▶ What the exercise asks:
I would like every entry below written out exactly.

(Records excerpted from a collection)
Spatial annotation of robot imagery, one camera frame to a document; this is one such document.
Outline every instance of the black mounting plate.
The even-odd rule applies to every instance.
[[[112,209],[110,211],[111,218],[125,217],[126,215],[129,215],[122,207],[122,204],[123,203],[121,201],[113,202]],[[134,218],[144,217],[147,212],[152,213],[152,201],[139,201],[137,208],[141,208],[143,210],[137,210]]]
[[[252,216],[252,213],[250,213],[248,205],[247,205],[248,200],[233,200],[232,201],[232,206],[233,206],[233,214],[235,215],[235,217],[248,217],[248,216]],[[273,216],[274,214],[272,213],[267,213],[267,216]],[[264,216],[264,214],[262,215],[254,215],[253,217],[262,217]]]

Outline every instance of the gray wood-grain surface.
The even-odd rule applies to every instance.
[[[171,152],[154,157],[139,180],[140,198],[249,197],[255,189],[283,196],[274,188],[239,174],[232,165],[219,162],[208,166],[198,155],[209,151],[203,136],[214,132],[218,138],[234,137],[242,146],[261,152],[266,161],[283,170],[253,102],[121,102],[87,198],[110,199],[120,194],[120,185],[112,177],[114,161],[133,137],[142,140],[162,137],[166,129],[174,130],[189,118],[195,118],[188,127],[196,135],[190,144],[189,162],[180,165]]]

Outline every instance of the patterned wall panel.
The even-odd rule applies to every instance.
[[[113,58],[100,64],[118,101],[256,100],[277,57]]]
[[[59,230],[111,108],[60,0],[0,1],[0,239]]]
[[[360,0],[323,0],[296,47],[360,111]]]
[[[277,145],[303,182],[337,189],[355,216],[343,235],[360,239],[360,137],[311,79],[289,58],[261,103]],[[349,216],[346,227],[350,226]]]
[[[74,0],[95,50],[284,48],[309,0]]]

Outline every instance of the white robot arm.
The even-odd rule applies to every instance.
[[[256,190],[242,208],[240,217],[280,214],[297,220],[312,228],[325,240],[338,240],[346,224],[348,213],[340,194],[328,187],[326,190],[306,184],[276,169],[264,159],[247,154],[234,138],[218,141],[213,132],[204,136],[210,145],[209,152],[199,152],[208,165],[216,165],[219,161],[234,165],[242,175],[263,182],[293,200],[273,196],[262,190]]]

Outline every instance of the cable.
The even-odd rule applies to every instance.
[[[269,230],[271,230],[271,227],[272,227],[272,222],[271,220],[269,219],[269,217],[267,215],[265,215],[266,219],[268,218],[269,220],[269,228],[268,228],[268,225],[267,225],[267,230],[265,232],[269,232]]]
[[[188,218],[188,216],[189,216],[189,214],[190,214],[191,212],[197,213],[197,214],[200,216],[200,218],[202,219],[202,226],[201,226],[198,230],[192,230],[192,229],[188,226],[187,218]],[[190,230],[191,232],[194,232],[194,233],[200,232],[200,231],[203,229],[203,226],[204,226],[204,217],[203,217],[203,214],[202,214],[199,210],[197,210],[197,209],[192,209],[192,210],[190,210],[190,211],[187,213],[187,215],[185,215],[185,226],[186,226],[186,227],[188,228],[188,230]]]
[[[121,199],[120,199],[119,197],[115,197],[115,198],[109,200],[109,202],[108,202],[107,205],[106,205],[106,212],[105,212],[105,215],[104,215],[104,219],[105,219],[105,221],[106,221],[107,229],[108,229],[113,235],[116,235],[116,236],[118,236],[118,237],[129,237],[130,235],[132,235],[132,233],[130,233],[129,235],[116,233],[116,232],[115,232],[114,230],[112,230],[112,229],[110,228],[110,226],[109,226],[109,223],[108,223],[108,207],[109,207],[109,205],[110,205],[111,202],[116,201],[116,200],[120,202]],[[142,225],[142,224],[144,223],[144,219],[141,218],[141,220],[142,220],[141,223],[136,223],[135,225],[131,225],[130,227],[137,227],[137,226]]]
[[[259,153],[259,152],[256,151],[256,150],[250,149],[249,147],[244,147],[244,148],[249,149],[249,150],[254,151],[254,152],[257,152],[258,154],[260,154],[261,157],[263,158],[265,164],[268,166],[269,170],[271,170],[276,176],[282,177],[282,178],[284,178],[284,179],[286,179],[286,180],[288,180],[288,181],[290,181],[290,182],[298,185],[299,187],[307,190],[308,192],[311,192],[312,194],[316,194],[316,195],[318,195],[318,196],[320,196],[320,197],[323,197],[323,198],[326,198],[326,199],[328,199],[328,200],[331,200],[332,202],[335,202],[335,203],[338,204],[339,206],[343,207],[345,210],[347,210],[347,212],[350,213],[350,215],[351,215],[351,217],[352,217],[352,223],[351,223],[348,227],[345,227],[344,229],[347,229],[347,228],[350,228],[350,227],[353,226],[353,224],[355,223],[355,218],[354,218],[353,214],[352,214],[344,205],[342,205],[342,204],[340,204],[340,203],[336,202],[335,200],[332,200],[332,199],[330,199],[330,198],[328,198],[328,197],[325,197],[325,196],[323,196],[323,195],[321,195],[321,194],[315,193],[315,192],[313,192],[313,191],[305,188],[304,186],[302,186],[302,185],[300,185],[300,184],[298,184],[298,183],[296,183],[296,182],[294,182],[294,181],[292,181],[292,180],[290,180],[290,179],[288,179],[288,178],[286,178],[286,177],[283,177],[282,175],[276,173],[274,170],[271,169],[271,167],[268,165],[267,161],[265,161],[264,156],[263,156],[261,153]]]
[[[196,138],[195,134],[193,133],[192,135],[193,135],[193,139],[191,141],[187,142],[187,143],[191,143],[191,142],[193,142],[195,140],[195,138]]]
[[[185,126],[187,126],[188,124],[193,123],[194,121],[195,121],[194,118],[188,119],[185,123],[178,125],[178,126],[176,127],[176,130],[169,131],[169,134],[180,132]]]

▶ Exercise answer:
Spatial annotation of robot imagery, one camera frame to a document; this is one such document.
Outline every instance of the black mounting plate.
The even-odd rule applies to every instance.
[[[112,209],[110,211],[111,218],[125,217],[126,215],[129,215],[122,207],[122,204],[123,203],[121,201],[113,202]],[[134,218],[144,217],[147,212],[152,213],[152,201],[139,201],[137,208],[141,208],[143,210],[137,210]]]
[[[252,216],[252,213],[250,213],[248,205],[247,205],[248,200],[233,200],[232,201],[232,206],[233,206],[233,214],[235,215],[235,217],[248,217],[248,216]],[[273,216],[274,214],[272,213],[267,213],[267,216]],[[264,216],[264,214],[262,215],[254,215],[253,217],[262,217]]]

Outline every instance of the gray wood-grain surface.
The even-odd rule applies to every instance.
[[[171,152],[154,157],[139,180],[140,198],[249,197],[255,189],[283,196],[274,188],[239,174],[232,165],[219,162],[208,166],[198,155],[209,151],[203,136],[214,132],[218,138],[234,137],[242,146],[261,152],[266,161],[283,170],[253,102],[121,102],[87,198],[110,199],[120,194],[120,185],[112,177],[114,161],[133,137],[142,140],[162,137],[166,129],[174,130],[189,118],[195,118],[188,127],[196,135],[190,144],[189,162],[180,165]]]

Outline every instance of the patterned wall panel.
The even-odd rule applies to every instance.
[[[113,58],[100,64],[118,101],[256,100],[277,57]]]
[[[59,230],[111,108],[60,0],[0,1],[0,239]]]
[[[360,0],[323,0],[296,47],[360,111]]]
[[[277,145],[303,182],[337,189],[355,216],[343,235],[360,239],[360,137],[311,79],[289,58],[261,103]],[[349,216],[346,227],[350,226]]]
[[[74,0],[95,50],[284,48],[309,0]]]

Outline every instance of the white robot arm.
The even-odd rule applies to every instance.
[[[256,190],[242,208],[240,217],[280,214],[297,220],[312,228],[325,240],[338,240],[346,224],[348,213],[340,194],[328,187],[326,190],[306,184],[276,169],[264,159],[247,154],[234,138],[218,141],[213,132],[204,136],[210,145],[209,152],[199,152],[208,165],[216,165],[219,161],[234,165],[242,175],[263,182],[293,200],[273,196],[262,190]]]

Outline every instance of the cable.
The even-odd rule applies to every instance.
[[[269,230],[271,230],[271,227],[272,227],[272,222],[271,220],[269,219],[269,217],[267,215],[265,215],[266,219],[268,218],[269,220],[269,228],[268,228],[268,225],[267,225],[267,230],[265,232],[269,232]]]
[[[188,218],[188,216],[189,216],[189,214],[190,214],[191,212],[197,213],[197,214],[200,216],[200,218],[202,219],[202,226],[201,226],[198,230],[192,230],[192,229],[188,226],[187,218]],[[190,230],[191,232],[194,232],[194,233],[200,232],[200,231],[203,229],[203,226],[204,226],[204,217],[203,217],[203,214],[202,214],[199,210],[197,210],[197,209],[192,209],[192,210],[190,210],[190,211],[187,213],[187,215],[185,215],[185,226],[186,226],[186,227],[188,228],[188,230]]]
[[[121,199],[120,199],[119,197],[115,197],[115,198],[109,200],[109,202],[108,202],[107,205],[106,205],[106,212],[105,212],[105,215],[104,215],[104,219],[105,219],[105,221],[106,221],[107,229],[108,229],[113,235],[116,235],[116,236],[118,236],[118,237],[129,237],[130,235],[132,235],[132,233],[130,233],[129,235],[116,233],[116,232],[115,232],[114,230],[112,230],[112,229],[110,228],[110,226],[109,226],[109,223],[108,223],[108,207],[109,207],[109,205],[110,205],[111,202],[116,201],[116,200],[120,202]],[[142,225],[142,224],[144,223],[144,219],[141,218],[141,220],[142,220],[141,223],[136,223],[135,225],[131,225],[130,227],[137,227],[137,226]]]
[[[259,153],[259,152],[256,151],[256,150],[250,149],[249,147],[244,147],[244,148],[249,149],[249,150],[254,151],[254,152],[257,152],[258,154],[260,154],[261,157],[263,158],[265,164],[268,166],[269,170],[271,170],[276,176],[282,177],[282,178],[284,178],[284,179],[286,179],[286,180],[288,180],[288,181],[290,181],[290,182],[298,185],[299,187],[307,190],[308,192],[311,192],[312,194],[316,194],[316,195],[318,195],[318,196],[320,196],[320,197],[323,197],[323,198],[326,198],[326,199],[328,199],[328,200],[331,200],[332,202],[335,202],[335,203],[338,204],[339,206],[343,207],[345,210],[347,210],[347,212],[350,213],[350,215],[351,215],[351,217],[352,217],[352,223],[351,223],[348,227],[345,227],[344,229],[347,229],[347,228],[350,228],[350,227],[353,226],[353,224],[355,223],[355,218],[354,218],[353,214],[352,214],[344,205],[342,205],[342,204],[340,204],[340,203],[336,202],[335,200],[332,200],[332,199],[330,199],[330,198],[328,198],[328,197],[325,197],[325,196],[323,196],[323,195],[321,195],[321,194],[315,193],[315,192],[313,192],[313,191],[305,188],[304,186],[302,186],[302,185],[300,185],[300,184],[298,184],[298,183],[296,183],[296,182],[294,182],[294,181],[292,181],[292,180],[290,180],[290,179],[288,179],[288,178],[286,178],[286,177],[283,177],[282,175],[276,173],[274,170],[271,169],[271,167],[268,165],[267,161],[265,161],[264,156],[263,156],[261,153]]]
[[[196,138],[195,134],[193,133],[192,135],[193,135],[193,139],[191,141],[187,142],[187,143],[191,143],[191,142],[193,142],[195,140],[195,138]]]
[[[185,126],[187,126],[188,124],[193,123],[194,121],[195,121],[194,118],[188,119],[185,123],[178,125],[178,126],[176,127],[176,130],[169,131],[169,134],[180,132]]]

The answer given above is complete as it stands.